Line by line, the data below should be set down unchanged, with images excluded.

---------- DATA BLOCK ----------

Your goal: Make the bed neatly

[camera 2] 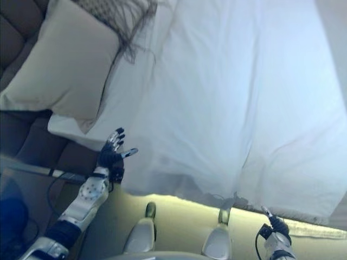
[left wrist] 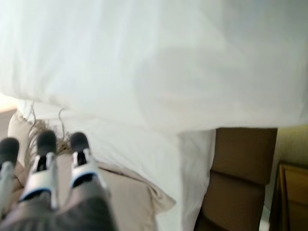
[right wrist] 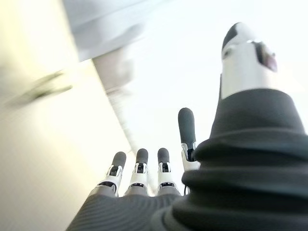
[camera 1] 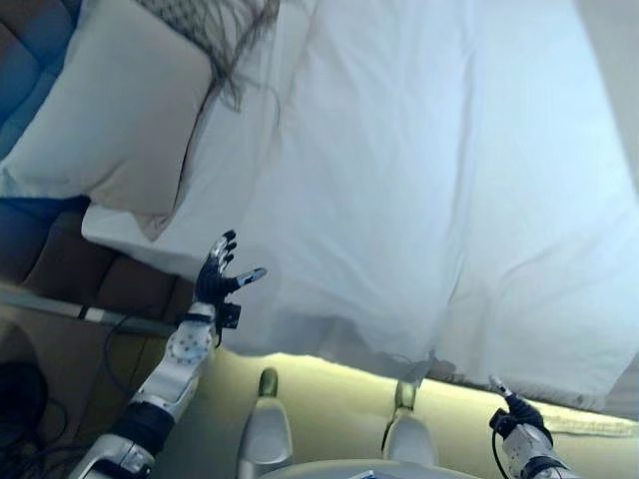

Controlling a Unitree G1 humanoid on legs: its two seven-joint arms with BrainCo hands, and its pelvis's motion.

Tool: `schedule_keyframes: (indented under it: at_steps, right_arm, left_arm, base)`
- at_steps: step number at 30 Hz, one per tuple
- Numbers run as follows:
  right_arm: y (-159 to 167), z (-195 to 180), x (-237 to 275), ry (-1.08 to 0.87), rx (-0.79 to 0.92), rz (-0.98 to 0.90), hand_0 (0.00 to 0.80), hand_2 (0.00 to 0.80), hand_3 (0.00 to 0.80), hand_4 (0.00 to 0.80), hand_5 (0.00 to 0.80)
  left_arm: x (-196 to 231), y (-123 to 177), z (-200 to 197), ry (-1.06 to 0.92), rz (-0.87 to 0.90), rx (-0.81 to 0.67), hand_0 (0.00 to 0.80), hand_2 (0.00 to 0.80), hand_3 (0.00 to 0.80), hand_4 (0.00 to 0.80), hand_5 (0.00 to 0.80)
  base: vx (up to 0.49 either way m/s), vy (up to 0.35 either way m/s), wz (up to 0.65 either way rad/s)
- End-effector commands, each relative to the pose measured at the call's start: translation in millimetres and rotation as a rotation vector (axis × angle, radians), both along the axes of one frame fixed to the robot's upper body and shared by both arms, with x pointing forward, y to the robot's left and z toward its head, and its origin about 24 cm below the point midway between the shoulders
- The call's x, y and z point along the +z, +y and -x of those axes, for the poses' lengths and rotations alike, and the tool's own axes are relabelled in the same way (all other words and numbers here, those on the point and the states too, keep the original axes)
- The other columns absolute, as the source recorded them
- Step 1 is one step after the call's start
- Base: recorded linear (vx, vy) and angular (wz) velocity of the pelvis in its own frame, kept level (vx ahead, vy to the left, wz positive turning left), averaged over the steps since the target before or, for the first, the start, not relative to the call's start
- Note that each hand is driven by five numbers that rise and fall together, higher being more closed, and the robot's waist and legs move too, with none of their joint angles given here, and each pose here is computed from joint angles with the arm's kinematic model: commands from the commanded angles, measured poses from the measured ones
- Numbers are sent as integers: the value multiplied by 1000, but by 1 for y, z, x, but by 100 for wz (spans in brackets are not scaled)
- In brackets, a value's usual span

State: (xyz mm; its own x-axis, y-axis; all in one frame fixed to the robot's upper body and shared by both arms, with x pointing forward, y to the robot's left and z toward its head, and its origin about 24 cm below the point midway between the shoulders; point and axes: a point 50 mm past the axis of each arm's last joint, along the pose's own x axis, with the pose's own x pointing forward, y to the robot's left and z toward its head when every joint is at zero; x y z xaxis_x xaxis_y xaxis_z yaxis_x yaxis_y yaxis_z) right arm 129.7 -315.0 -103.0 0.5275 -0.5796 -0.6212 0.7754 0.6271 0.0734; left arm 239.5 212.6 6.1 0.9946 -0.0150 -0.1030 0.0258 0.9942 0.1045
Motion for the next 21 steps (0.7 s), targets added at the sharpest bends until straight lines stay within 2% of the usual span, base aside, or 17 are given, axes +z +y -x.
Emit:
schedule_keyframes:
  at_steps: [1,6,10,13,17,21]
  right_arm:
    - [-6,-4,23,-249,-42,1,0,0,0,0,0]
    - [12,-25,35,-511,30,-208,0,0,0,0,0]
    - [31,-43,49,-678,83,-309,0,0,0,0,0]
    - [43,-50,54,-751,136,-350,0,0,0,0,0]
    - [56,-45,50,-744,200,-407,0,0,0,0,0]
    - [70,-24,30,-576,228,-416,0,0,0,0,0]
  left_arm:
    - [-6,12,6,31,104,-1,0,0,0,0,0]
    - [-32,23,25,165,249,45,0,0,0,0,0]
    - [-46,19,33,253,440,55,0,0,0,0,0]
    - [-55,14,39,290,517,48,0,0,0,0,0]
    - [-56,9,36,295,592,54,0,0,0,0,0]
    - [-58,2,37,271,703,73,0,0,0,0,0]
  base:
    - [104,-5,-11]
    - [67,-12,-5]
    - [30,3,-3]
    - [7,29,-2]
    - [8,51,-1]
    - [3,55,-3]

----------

RESULT OF THIS EXERCISE ->
Your goal: Make the bed neatly

[camera 2] 
[left wrist] 
[right wrist] 
[camera 1] 

Controlling a Unitree G1 humanoid on legs: its two seven-joint arms with BrainCo hands, and its pelvis's motion.

Tool: `schedule_keyframes: (indented under it: at_steps, right_arm, left_arm, base)`
- at_steps: step number at 30 Hz, one per tuple
- Numbers run as follows:
  right_arm: y (-159 to 167), z (-195 to 180), x (-237 to 275), ry (-1.08 to 0.87), rx (-0.79 to 0.92), rz (-0.98 to 0.90), hand_0 (0.00 to 0.80), hand_2 (0.00 to 0.80), hand_3 (0.00 to 0.80), hand_4 (0.00 to 0.80), hand_5 (0.00 to 0.80)
  left_arm: x (-196 to 231), y (-123 to 177), z (-200 to 197), ry (-1.06 to 0.92), rz (-0.87 to 0.90), rx (-0.81 to 0.67), hand_0 (0.00 to 0.80), hand_2 (0.00 to 0.80), hand_3 (0.00 to 0.80), hand_4 (0.00 to 0.80), hand_5 (0.00 to 0.80)
  base: vx (up to 0.49 either way m/s), vy (up to 0.35 either way m/s), wz (up to 0.65 either way rad/s)
- End-effector commands, each relative to the pose measured at the call's start: translation in millimetres and rotation as a rotation vector (axis × angle, radians), both along the axes of one frame fixed to the robot's upper body and shared by both arms, with x pointing forward, y to the robot's left and z toward its head, and its origin about 24 cm below the point midway between the shoulders
- The call's x, y and z point along the +z, +y and -x of those axes, for the poses' lengths and rotations alike, and the tool's own axes are relabelled in the same way (all other words and numbers here, those on the point and the states too, keep the original axes)
- The other columns absolute, as the source recorded them
- Step 1 is one step after the call's start
- Base: recorded linear (vx, vy) and angular (wz) velocity of the pelvis in its own frame, kept level (vx ahead, vy to the left, wz positive turning left), averaged over the steps since the target before or, for the first, the start, not relative to the call's start
- Note that each hand is driven by five numbers that rise and fall together, higher being more closed, and the robot's waist and legs move too, with none of their joint angles given here, and each pose here is computed from joint angles with the arm's kinematic model: commands from the commanded angles, measured poses from the measured ones
- Numbers are sent as integers: the value multiplied by 1000, but by 1 for y, z, x, but by 100 for wz (spans in brackets are not scaled)
- In brackets, a value's usual span

State: (xyz mm; its own x-axis, y-axis; all in one frame fixed to the robot's upper body and shared by both arms, with x pointing forward, y to the robot's left and z toward its head, and its origin about 24 cm below the point midway between the shoulders; point and axes: a point 50 mm past the axis of each arm's last joint, along the pose's own x axis, with the pose's own x pointing forward, y to the robot's left and z toward its head when every joint is at zero; x y z xaxis_x xaxis_y xaxis_z yaxis_x yaxis_y yaxis_z) right arm 129.7 -315.0 -103.0 0.5275 -0.5796 -0.6212 0.7754 0.6271 0.0734; left arm 239.5 212.6 6.1 0.9946 -0.0150 -0.1030 0.0258 0.9942 0.1045
Motion for the next 21 steps (0.7 s), targets added at the sharpest bends until straight lines stay within 2% of the usual span, base aside, or 17 are given, axes +z +y -x.
Emit:
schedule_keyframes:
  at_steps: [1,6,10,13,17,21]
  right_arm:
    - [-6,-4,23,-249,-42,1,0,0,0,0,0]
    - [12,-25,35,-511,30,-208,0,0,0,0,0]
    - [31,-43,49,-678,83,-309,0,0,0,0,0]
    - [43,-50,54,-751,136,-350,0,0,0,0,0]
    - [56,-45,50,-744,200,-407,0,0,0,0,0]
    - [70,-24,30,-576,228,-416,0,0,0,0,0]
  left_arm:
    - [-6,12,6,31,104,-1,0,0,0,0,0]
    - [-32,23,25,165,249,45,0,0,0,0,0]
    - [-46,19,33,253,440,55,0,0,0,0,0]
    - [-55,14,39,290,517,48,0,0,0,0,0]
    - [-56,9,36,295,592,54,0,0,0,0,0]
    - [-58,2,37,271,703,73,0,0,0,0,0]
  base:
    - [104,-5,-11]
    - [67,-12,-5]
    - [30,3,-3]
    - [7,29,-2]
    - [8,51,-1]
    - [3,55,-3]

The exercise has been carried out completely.